What was I doing to make the nurse look at me with such contempt? Perhaps I was arranging things on the table in some ritualistic way like the artist Joseph Cornell arranged objects in boxes. Or like Carl Jung arranged stones in the sand. Whatever creative thing I was doing, I was doing it in order to guide my mind in its journey back to sanity.

But the nurse knew nothing of my mental, emotional, and creative
processes. “Stop your foolishness,” she snarled, “and clean up this mess. I’ve got better things to do than deal with the likes of you.”

“Crazy bitch,” she muttered under her breath.

I knew that it wasn’t what I was doing that made her speak to me with such contempt. She spoke to me that way because to her I was a crazy woman acting crazy. I was crazy and therefore worthless.

My guts churned. I felt that I was about to lose my footing and be swept into a sea of what felt like sheer hatred. How could I endure any more of her belittling behavior and maintain any feeling of self-confidence and self-respect? After days of relating to her I had reached the limits of my endurance.

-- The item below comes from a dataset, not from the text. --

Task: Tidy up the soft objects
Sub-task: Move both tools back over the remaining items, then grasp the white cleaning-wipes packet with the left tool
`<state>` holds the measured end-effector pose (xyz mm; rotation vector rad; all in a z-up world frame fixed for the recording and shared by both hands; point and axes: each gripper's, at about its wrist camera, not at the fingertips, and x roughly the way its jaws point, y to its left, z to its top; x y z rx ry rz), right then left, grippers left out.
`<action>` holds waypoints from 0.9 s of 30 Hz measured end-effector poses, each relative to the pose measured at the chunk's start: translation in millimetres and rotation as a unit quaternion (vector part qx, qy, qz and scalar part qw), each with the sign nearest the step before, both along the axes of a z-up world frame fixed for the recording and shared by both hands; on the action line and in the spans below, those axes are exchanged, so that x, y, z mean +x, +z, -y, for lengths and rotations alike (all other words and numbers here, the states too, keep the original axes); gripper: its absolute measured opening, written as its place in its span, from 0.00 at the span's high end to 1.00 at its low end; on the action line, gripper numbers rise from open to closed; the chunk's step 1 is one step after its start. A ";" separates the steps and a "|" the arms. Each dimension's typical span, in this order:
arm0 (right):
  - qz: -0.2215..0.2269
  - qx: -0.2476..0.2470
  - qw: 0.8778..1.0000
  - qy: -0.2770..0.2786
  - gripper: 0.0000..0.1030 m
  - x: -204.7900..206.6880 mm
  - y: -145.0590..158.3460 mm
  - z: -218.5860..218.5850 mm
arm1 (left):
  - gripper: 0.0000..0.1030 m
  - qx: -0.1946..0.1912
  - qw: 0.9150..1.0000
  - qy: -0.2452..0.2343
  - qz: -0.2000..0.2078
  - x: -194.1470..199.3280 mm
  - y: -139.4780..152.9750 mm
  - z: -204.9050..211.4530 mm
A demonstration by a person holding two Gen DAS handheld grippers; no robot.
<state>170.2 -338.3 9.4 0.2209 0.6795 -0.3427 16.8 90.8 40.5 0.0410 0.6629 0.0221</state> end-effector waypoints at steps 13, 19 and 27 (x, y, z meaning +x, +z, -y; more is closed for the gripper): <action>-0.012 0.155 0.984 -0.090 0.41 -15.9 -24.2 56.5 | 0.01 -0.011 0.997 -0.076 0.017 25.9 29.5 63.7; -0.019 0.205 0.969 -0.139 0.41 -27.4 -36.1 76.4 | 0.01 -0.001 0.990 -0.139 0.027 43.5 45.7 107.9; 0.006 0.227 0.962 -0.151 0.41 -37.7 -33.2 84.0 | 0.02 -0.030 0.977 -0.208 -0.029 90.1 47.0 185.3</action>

It was then that I suddenly felt the presence of Grace Clemons. Memories of her came rushing back, filling my mind and heart. I remembered her black satin slippers and her large-knuckled hands. I remembered the many stories of her life she had told me when I was a child. I’d sat in her apartment in Mrs. Forbes’s house across the street from Paradise Park in Thomasville, Georgia, eating cookies and listening to her during breaks from drawing and painting with Mrs. Forbes. But in the psychiatric hospital I was no longer a child. I was a woman who, like Grace Clemons, had faced loss and betrayal, and loss again.

There was no time for the old drama, nothing of the theatrical. The woman beside me was straightforward, strong, and capable. She was there because I needed her. Without words, but clearly—mind speaking to mind—she told me that I could not afford the luxury of self-pity or self-condemnation. I could not afford the waste of guilt, the destructive power of shame. She told me that I must be strong, that no matter the obstacles in my way, no matter the losses and the grief, there was life and I must be about the business and privilege of living it.